Reinforcement Learning Method for Zero-Sum Linear-Quadratic Stochastic Differential Games in Infinite Horizons
Yiyuan Wang
TL;DR
The paper tackles learning solutions to zero-sum linear-quadratic stochastic differential games in an infinite-horizon setting with unknown dynamics. It develops a reinforcement learning framework that integrates dynamic programming with game-theoretic algebraic Riccati equations, including nested-iteration baselines and three RL variants: on-policy semi-model-based, off-policy semi-model-based, and model-free RL. Under data-rank conditions guaranteeing identifiability, the authors prove convergence to the stabilizing GTARE solution $P^*$ and establish the convergence of inner Lyapunov variables and policy gains. A numerical example confirms feasibility and shows the four methods yield consistent stabilizing solutions, underscoring the approach's potential for robust, parameter-free game-theoretic control in stochastic environments.
Abstract
In this work, we propose, for the first time, a reinforcement learning framework specifically designed for zero-sum linear-quadratic stochastic differential games.
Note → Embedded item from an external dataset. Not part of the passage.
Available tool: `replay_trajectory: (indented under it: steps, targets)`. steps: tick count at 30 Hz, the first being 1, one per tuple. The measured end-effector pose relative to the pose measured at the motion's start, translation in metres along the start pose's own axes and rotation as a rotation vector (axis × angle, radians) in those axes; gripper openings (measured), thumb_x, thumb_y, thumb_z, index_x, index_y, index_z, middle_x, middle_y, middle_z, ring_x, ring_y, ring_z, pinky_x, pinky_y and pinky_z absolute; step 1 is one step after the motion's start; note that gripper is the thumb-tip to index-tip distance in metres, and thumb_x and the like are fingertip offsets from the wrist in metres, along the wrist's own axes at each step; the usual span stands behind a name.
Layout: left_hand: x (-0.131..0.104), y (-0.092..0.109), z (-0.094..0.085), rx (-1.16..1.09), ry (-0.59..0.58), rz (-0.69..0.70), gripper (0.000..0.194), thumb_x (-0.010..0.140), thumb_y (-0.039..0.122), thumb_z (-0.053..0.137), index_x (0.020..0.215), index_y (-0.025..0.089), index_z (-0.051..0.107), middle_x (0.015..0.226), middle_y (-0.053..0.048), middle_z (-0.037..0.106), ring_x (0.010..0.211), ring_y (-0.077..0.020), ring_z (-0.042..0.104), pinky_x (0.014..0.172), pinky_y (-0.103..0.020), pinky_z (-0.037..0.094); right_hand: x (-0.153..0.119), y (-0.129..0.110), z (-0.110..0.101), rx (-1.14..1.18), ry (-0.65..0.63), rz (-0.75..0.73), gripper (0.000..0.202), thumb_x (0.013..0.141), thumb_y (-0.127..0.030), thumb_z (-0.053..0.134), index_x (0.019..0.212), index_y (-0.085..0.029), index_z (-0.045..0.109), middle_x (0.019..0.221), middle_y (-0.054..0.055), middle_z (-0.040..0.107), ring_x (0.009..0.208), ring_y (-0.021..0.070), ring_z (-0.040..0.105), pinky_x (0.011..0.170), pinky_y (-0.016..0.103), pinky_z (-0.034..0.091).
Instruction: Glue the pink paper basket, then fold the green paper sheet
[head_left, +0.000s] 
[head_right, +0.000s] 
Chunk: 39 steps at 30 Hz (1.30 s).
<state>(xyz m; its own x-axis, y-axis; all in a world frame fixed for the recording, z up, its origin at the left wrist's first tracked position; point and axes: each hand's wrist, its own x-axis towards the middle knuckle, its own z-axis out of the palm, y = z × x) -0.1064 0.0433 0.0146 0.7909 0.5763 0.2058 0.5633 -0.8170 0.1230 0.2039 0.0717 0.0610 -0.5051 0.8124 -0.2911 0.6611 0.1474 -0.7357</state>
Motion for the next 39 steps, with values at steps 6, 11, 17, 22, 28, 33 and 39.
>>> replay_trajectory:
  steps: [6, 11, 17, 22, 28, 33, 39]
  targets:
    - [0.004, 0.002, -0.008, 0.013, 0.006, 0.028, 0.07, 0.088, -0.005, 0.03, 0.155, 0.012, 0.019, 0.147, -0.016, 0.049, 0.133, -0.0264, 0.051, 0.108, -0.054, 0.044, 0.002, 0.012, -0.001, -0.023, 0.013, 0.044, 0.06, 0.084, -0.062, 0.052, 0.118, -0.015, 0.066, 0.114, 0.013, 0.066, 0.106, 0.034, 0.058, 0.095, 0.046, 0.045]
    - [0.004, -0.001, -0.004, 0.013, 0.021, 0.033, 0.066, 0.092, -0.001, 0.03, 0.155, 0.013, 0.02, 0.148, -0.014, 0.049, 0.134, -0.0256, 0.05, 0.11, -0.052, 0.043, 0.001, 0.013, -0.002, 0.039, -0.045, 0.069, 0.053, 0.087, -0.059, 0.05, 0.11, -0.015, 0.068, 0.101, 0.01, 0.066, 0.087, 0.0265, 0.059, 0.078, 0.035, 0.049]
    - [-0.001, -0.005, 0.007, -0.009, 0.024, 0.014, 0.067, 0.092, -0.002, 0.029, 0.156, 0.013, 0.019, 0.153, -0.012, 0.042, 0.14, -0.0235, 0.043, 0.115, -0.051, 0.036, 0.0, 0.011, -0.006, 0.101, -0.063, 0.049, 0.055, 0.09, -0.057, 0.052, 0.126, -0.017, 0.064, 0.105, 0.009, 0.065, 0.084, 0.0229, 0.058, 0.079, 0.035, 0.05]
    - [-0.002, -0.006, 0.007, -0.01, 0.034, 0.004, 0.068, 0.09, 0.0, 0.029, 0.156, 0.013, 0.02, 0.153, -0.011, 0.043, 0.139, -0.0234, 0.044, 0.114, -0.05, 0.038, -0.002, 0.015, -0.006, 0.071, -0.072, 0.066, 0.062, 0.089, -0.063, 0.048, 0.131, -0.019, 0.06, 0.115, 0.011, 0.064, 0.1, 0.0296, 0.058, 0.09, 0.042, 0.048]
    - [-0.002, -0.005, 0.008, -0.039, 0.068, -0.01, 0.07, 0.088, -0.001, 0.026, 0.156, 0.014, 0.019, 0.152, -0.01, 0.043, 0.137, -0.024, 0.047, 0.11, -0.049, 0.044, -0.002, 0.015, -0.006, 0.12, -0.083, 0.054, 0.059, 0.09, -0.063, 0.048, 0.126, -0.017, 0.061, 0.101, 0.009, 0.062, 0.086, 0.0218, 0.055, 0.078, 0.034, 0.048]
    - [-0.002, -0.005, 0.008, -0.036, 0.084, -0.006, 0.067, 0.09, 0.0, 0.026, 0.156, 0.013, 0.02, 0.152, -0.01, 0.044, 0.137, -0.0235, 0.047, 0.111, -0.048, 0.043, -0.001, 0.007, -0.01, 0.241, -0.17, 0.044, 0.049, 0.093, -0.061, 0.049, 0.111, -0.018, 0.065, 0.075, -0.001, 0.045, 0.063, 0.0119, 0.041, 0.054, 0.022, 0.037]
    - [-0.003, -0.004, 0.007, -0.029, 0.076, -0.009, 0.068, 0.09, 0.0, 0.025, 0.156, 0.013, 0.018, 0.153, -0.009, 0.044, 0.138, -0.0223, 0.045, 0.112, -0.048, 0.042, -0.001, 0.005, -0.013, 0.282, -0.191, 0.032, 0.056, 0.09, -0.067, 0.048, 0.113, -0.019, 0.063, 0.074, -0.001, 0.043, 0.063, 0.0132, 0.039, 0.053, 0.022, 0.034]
This approach offers a generalized solution for scenarios in which accurate system parameters are difficult to obtain, thereby overcoming a key limitation of traditional iterative methods that rely on complete system information. In correspondence with the game-theoretic algebraic Riccati equations associated with the problem, we develop both semi-model-based and model-free reinforcement learning algorithms by combining an iterative solution scheme with dynamic programming principles. Notably, under appropriate rank conditions on data sampling, the convergence of the proposed algorithms is rigorously established through theoretical analysis. Finally, numerical simulations are conducted to verify the effectiveness and feasibility of the proposed method.